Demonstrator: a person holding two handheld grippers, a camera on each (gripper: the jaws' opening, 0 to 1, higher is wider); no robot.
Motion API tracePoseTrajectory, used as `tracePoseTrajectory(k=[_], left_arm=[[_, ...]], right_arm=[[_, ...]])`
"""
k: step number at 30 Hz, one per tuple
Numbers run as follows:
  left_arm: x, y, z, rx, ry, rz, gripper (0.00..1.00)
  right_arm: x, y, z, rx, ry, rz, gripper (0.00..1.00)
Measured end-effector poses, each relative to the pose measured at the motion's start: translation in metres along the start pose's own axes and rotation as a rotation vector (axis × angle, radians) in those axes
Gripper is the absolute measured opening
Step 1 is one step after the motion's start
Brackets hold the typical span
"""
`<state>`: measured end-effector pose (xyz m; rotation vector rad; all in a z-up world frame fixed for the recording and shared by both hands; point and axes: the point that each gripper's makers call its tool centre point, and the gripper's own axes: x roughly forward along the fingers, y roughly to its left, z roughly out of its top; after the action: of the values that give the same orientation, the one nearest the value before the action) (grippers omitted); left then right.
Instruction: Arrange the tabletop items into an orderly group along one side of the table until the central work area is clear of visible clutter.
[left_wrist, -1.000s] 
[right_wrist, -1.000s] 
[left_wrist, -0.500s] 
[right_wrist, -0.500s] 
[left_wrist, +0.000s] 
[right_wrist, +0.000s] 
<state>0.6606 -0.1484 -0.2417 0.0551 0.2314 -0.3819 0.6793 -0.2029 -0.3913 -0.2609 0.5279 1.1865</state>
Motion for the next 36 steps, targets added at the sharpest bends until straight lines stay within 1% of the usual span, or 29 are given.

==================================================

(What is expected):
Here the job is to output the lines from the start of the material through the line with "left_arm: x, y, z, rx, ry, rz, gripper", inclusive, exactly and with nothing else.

(Exercise response):
Demonstrator: a person holding two handheld grippers, a camera on each (gripper: the jaws' opening, 0 to 1, higher is wider); no robot.
Motion API tracePoseTrajectory, used as `tracePoseTrajectory(k=[_], left_arm=[[_, ...]], right_arm=[[_, ...]])`
"""
k: step number at 30 Hz, one per tuple
Numbers run as follows:
  left_arm: x, y, z, rx, ry, rz, gripper (0.00..1.00)

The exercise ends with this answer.